(Task item)
An exact, complete copy of the entries is what is needed.

------ The data ------

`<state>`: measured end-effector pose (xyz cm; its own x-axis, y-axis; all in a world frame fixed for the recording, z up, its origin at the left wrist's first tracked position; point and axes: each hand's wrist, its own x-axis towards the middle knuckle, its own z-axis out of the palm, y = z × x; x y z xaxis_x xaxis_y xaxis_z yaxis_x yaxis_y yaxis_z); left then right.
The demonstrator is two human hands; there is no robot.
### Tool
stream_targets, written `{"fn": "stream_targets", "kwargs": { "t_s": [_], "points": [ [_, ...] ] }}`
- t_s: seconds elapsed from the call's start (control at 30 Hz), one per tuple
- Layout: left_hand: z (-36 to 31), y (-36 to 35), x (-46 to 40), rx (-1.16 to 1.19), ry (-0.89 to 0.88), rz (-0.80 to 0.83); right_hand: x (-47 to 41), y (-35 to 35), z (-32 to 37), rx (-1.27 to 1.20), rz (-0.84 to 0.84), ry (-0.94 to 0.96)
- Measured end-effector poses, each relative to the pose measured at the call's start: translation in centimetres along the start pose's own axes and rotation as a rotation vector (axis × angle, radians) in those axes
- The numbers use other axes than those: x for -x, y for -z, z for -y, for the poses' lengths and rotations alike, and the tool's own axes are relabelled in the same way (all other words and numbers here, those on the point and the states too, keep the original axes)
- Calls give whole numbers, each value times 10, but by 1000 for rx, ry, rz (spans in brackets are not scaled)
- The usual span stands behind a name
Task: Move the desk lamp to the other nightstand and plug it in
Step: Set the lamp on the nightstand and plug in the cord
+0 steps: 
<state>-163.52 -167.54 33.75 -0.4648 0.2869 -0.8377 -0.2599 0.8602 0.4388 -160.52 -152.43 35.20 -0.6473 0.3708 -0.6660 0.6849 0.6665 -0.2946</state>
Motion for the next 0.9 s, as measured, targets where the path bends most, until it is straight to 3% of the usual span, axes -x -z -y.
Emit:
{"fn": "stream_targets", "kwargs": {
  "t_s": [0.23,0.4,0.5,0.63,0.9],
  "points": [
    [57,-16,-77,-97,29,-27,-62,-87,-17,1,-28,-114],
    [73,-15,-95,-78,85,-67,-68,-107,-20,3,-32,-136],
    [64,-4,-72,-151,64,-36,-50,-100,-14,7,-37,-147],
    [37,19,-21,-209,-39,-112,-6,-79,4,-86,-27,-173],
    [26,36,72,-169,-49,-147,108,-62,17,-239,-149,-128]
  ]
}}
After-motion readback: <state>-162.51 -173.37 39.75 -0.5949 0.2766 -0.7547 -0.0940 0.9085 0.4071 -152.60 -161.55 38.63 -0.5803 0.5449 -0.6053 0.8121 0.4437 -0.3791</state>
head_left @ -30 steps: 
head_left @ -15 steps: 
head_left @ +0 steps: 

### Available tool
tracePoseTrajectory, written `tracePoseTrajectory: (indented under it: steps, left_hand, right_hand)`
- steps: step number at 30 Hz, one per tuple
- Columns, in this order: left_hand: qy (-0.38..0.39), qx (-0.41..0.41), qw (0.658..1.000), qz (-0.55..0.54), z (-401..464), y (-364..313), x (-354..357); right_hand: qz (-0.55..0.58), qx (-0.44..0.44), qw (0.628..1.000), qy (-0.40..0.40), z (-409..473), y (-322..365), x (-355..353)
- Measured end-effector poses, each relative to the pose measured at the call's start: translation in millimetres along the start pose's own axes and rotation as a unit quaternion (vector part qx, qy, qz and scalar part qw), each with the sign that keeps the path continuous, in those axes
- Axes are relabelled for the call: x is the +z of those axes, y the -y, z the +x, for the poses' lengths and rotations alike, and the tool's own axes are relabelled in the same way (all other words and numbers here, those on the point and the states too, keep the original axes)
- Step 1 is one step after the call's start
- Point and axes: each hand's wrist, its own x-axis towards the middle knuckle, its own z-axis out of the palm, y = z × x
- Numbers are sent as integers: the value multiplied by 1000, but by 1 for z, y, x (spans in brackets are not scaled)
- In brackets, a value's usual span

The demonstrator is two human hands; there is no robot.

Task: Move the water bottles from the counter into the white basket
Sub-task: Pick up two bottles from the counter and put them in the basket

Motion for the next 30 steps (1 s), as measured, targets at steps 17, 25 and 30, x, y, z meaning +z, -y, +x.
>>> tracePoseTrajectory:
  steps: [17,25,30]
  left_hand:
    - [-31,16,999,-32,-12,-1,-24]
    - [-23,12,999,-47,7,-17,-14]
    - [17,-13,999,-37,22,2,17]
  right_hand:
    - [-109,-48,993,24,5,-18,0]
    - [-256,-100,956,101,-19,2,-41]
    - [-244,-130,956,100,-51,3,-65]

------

(Answer to the exercise)
`<state>`: measured end-effector pose (xyz cm; its own x-axis, y-axis; all in a world frame fixed for the recording, z up, its origin at the left wrist's first tracked position; point and axes: each hand's wrist, its own x-axis towards the middle knuckle, its own z-axis out of the palm, y = z × x; x y z xaxis_x xaxis_y xaxis_z yaxis_x yaxis_y yaxis_z); left then right.
The demonstrator is two human hands; there is no robot.
### Tool
stream_targets, written `{"fn": "stream_targets", "kwargs": { "t_s": [_], "points": [ [_, ...] ] }}`
- t_s: seconds elapsed from the call's start (control at 30 Hz), one per tuple
- Layout: left_hand: z (-36 to 31), y (-36 to 35), x (-46 to 40), rx (-1.16 to 1.19), ry (-0.89 to 0.88), rz (-0.80 to 0.83); right_hand: x (-47 to 41), y (-35 to 35), z (-32 to 37), rx (-1.27 to 1.20), rz (-0.84 to 0.84), ry (-0.94 to 0.96)
- Measured end-effector poses, each relative to the pose measured at the call's start: translation in centimetres along the start pose's own axes and rotation as a rotation vector (axis × angle, radians) in those axes
- The numbers use other axes than those: x for -x, y for -z, z for -y, for the poses' lengths and rotations alike, and the tool's own axes are relabelled in the same way (all other words and numbers here, those on the point and the states too, keep the original axes)
- Calls give whole numbers, each value times 10, but by 1000 for rx, ry, rz (spans in brackets are not scaled)
- The usual span stands behind a name
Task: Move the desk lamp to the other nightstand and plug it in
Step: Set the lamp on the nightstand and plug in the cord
+0 steps: 
<state>-163.52 -167.54 33.75 -0.4648 0.2869 -0.8377 -0.2599 0.8602 0.4388 -160.52 -152.43 35.20 -0.6473 0.3708 -0.6660 0.6849 0.6665 -0.2946</state>
Motion for the next 0.9 s, as measured, targets where the path bends most, until it is straight to 3% of the usual span, axes -x -z -y.
Emit:
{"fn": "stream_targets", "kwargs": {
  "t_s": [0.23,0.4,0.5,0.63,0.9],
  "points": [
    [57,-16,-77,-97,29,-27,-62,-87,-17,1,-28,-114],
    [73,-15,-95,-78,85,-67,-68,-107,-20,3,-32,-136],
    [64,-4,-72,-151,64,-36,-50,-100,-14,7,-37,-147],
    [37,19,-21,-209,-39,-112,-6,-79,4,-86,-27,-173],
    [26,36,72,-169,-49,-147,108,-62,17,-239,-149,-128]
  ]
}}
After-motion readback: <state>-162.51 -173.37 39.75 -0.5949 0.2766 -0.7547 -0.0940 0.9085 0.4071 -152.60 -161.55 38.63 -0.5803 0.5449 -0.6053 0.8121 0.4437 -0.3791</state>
head_left @ -30 steps: 
head_left @ -15 steps: 
head_left @ +0 steps: 

### Available tool
tracePoseTrajectory, written `tracePoseTrajectory: (indented under it: steps, left_hand, right_hand)`
- steps: step number at 30 Hz, one per tuple
- Columns, in this order: left_hand: qy (-0.38..0.39), qx (-0.41..0.41), qw (0.658..1.000), qz (-0.55..0.54), z (-401..464), y (-364..313), x (-354..357); right_hand: qz (-0.55..0.58), qx (-0.44..0.44), qw (0.628..1.000), qy (-0.40..0.40), z (-409..473), y (-322..365), x (-355..353)
- Measured end-effector poses, each relative to the pose measured at the call's start: translation in millimetres along the start pose's own axes and rotation as a unit quaternion (vector part qx, qy, qz and scalar part qw), each with the sign that keeps the path continuous, in those axes
- Axes are relabelled for the call: x is the +z of those axes, y the -y, z the +x, for the poses' lengths and rotations alike, and the tool's own axes are relabelled in the same way (all other words and numbers here, those on the point and the states too, keep the original axes)
- Step 1 is one step after the call's start
- Point and axes: each hand's wrist, its own x-axis towards the middle knuckle, its own z-axis out of the palm, y = z × x
- Numbers are sent as integers: the value multiplied by 1000, but by 1 for z, y, x (spans in brackets are not scaled)
- In brackets, a value's usual span

The demonstrator is two human hands; there is no robot.

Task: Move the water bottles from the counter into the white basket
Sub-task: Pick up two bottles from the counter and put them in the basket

Motion for the next 30 steps (1 s), as measured, targets at steps 17, 25 and 30, x, y, z meaning +z, -y, +x.
>>> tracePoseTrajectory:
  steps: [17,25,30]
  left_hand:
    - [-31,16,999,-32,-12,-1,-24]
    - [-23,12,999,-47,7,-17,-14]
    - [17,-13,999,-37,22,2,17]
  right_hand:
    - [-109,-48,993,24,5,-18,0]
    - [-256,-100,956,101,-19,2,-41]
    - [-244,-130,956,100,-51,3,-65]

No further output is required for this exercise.